L’état déplorable de notre planète ne peut guère nous étonner. Nos contemporains, ou du moins une partie, ne cessent de se préoccuper de leur bien-être en jouissant des biens que notre terre nous donne et cela au moins coût, sans songer à la limite de ses ressources. Vivant dans un confort encore jamais atteint par l’homme, confort qu’il finit par revendiquer comme un droit fondamental, ils espèrent obtenir ce qu’ils veulent. Tout semble leur être acquis. Leurs inquiétudes ne se limitent finalement qu’à des bagatelles. Or pour maintenir ce bien-être, voire encore l’améliorer, des hommes épuisent et violentent notre planète, cherchant les ressources nécessaires à leur faim insatiable. Tout cela leur parait naturel au point qu’ils ne voient pas le monde fonctionner sans machine ni transport, sans la profusion des biens qui nous entourent et des services qui nous sont proposés. Ne croyons pas non plus que la catastrophe est uniquement environnementale. Elle est terriblement humaine et sociale. La richesse des uns fait en effet le malheur des autres. Le bien-être d’une partie de la population repose en effet sur la misère et l’exploitation de l’autre partie. Il n’y a pas de dépense irraisonnable sans ressource ni travail aussi insensé. Tout cela a un prix.

Le salut de notre planète nous oblige à renoncer à la vie déraisonnable que nous menons aujourd’hui, à notre confort et à notre bien-être pour finalement éprouver ce qui est la nécessité. Nos contemporains accepteraient-ils un tel sacrifice en dépit d’une conscience de plus en plus vive de la catastrophe qui nous menace ? Les politiques ont bien compris que cette solution est impossible. Ils perdraient leur tête et leurs ambitions. Elle irait en effet à l’encontre de puissants intérêts et de redoutables égoïsmes.
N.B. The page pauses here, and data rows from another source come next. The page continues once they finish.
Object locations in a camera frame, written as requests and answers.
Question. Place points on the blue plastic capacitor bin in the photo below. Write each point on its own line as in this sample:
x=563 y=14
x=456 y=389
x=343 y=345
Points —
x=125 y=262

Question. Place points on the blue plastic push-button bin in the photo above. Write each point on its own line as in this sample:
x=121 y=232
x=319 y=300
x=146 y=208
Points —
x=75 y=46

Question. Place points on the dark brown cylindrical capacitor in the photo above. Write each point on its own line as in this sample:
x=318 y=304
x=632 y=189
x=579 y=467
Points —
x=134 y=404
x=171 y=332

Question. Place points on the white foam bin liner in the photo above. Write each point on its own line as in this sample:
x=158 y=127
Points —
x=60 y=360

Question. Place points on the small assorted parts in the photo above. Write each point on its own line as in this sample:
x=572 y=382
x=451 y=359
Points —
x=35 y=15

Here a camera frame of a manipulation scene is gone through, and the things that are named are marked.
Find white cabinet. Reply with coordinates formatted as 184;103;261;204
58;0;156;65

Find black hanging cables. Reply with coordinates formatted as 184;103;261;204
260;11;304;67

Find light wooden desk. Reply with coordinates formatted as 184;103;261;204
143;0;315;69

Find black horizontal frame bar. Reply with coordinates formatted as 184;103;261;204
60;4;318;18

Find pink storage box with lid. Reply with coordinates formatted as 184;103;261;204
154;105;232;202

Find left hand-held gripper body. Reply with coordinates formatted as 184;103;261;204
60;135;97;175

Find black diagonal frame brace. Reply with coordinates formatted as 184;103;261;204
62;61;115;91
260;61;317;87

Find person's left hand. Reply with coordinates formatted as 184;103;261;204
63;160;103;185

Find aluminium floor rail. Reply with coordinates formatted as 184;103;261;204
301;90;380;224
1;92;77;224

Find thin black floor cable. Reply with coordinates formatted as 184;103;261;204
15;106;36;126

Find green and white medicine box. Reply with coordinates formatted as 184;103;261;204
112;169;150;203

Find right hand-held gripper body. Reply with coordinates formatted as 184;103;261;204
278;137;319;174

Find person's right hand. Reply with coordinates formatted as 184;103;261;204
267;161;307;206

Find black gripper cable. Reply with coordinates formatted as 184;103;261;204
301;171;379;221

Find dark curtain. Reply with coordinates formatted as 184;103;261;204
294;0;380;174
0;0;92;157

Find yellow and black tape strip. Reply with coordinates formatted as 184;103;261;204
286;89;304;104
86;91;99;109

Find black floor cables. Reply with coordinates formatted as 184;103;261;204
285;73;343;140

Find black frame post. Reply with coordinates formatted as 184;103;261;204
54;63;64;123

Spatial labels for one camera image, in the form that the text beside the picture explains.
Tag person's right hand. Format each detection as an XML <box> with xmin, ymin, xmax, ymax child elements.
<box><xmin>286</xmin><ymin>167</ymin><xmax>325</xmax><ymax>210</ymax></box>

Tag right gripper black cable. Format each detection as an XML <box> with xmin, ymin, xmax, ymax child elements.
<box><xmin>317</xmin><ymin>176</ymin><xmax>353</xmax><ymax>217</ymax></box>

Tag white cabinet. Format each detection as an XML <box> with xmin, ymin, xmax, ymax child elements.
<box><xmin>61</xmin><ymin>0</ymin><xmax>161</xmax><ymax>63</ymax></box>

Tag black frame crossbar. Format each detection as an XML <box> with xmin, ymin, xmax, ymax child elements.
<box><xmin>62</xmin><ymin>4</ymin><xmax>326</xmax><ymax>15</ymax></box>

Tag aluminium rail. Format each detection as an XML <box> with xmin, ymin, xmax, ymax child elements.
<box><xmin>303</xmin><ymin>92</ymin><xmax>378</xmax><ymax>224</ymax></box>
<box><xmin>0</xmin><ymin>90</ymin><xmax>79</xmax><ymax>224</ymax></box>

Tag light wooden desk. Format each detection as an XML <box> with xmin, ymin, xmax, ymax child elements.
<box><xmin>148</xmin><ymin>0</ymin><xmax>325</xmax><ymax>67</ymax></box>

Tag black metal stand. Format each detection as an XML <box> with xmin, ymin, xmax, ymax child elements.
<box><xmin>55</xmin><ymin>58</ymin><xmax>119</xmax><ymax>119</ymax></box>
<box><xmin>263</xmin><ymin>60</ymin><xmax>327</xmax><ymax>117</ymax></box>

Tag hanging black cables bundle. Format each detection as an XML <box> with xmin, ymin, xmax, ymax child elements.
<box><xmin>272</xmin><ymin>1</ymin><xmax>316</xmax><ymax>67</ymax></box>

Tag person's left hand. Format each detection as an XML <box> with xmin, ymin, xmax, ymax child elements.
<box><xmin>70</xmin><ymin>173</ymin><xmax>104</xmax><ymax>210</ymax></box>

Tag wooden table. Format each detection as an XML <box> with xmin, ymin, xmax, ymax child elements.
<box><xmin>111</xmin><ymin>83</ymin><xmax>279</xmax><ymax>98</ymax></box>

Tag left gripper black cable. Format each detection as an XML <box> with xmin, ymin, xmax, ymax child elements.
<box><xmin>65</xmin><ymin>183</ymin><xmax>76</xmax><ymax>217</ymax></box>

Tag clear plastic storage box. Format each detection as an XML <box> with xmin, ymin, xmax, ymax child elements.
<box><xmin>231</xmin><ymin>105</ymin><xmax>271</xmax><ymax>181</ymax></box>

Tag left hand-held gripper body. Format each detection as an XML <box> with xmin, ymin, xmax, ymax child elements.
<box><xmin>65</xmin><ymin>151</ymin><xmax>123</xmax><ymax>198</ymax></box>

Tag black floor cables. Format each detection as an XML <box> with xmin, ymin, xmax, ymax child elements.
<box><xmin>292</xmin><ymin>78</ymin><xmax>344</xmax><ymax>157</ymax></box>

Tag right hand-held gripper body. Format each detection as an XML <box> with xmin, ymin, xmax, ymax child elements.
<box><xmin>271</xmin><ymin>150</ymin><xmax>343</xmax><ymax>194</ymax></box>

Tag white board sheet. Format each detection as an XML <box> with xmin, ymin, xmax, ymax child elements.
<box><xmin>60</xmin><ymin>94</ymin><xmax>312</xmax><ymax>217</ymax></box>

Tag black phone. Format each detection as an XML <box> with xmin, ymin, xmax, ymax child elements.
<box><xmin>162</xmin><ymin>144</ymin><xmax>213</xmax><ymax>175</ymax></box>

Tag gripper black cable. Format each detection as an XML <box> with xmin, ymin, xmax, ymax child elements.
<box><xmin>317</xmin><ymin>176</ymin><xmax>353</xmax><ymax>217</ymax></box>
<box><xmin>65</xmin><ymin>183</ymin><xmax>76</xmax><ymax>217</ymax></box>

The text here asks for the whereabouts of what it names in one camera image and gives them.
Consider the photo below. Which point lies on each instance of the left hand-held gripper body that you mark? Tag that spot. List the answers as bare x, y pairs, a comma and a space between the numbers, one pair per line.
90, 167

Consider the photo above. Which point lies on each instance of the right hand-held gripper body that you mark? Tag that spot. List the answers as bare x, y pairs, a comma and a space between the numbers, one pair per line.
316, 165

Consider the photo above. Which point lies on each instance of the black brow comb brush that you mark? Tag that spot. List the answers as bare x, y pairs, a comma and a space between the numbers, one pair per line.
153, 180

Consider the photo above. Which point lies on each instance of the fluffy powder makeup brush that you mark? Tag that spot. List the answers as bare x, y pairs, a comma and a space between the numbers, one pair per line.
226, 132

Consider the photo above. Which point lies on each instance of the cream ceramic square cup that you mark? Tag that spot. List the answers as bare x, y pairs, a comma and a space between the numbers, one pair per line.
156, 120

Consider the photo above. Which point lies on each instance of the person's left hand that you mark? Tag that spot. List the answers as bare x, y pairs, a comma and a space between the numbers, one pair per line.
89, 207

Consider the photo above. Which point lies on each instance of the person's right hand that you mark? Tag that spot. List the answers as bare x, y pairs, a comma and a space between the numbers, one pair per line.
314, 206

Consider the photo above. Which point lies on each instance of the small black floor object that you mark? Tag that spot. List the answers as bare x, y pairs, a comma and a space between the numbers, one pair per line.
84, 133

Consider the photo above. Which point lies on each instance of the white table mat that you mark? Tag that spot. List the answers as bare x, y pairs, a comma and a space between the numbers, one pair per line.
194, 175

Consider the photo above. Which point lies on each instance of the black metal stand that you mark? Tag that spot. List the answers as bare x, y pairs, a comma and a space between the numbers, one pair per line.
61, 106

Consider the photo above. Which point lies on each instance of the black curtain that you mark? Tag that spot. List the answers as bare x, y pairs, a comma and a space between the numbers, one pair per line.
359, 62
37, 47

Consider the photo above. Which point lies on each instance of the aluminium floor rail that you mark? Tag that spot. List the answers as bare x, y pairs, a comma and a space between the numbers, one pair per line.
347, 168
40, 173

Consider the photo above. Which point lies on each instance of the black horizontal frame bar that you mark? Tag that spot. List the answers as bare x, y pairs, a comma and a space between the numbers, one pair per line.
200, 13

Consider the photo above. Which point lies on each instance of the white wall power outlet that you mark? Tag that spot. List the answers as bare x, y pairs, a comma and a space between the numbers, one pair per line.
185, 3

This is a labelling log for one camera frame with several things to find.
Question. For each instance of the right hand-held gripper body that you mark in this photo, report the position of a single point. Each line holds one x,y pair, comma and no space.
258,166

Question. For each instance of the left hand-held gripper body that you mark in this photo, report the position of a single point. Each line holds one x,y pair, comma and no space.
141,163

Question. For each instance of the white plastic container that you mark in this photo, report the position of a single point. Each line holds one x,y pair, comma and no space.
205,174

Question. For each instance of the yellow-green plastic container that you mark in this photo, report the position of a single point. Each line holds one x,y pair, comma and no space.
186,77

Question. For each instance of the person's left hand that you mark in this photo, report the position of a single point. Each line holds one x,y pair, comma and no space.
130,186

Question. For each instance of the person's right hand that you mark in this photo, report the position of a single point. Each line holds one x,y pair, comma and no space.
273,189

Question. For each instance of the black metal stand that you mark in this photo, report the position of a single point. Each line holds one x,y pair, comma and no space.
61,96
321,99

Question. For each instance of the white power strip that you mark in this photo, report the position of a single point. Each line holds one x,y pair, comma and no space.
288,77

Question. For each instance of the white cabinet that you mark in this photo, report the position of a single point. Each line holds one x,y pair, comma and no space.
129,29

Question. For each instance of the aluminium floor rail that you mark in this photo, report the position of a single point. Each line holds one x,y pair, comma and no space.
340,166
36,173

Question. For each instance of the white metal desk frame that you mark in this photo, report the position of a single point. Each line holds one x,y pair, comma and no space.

Ils éprouvent déjà bien des difficultés pour supprimer à leurs électeurs des privilèges surannés.

L’impuissance de la morale contemporaine

Que font-ils alors faire pour retrouver une vie plus mesurée, plus raisonnable et responsable ? La manière la plus classique est de faire peur à la population en montrant les désastres de plus en plus dévastateurs que causent nos insouciances. Le salut de l’humanité passe nécessairement par des sacrifices. Mais qu’est-ce que l’humanité ? Un concept, une pensée, un mot. Ce qui n’existe pas ne peut pas être sauvé. Soyons donc plus clairs. Ce sont des hommes, des êtres faits de chair et de sang, qui doivent se sacrifier dès maintenant pour d’autres, plus éloignés, dans un avenir incertain, plus ou moins improbable. Ils sont bien trop éloignés pour toucher nos contemporains plus intéressés par l’immédiateté

Songeons alors aux esclaves des temps modernes. Ils sont bien vivants et réels. Mais guère visibles, ils n’émeuvent pas longtemps l’opinion si versatile et facilement apitoyable. Pourtant, les moyens existent pour soulager vraiment l’autre partie de la population. Des milliards peuvent en effet soudainement surgir quand nous le voulons bien, c’est-à-dire quand il faut sauver notre économie et notre modèle de vie. L’argent n’est finalement pas un problème en soi…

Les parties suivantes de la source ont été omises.